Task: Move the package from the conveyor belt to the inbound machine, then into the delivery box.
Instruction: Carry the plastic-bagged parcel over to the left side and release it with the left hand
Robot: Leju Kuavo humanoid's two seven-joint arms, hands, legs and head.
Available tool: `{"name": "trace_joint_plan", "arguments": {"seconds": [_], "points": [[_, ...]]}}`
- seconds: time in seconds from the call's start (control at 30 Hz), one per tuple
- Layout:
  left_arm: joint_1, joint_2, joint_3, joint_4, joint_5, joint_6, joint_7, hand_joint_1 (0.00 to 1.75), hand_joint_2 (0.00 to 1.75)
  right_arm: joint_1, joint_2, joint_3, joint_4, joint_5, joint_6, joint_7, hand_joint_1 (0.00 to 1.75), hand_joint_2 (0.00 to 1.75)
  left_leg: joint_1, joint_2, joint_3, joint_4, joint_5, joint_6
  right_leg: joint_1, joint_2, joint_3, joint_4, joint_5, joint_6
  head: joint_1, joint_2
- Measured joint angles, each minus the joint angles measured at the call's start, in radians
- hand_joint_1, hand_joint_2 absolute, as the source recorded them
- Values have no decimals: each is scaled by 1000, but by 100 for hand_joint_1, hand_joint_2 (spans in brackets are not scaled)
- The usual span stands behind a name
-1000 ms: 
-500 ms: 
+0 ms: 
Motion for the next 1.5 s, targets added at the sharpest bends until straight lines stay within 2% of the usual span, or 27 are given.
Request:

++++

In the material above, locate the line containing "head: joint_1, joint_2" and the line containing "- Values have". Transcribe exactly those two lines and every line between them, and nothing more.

  head: joint_1, joint_2
- Measured joint angles, each minus the joint angles measured at the call's start, in radians
- hand_joint_1, hand_joint_2 absolute, as the source recorded them
- Values have no decimals: each is scaled by 1000, but by 100 for hand_joint_1, hand_joint_2 (spans in brackets are not scaled)

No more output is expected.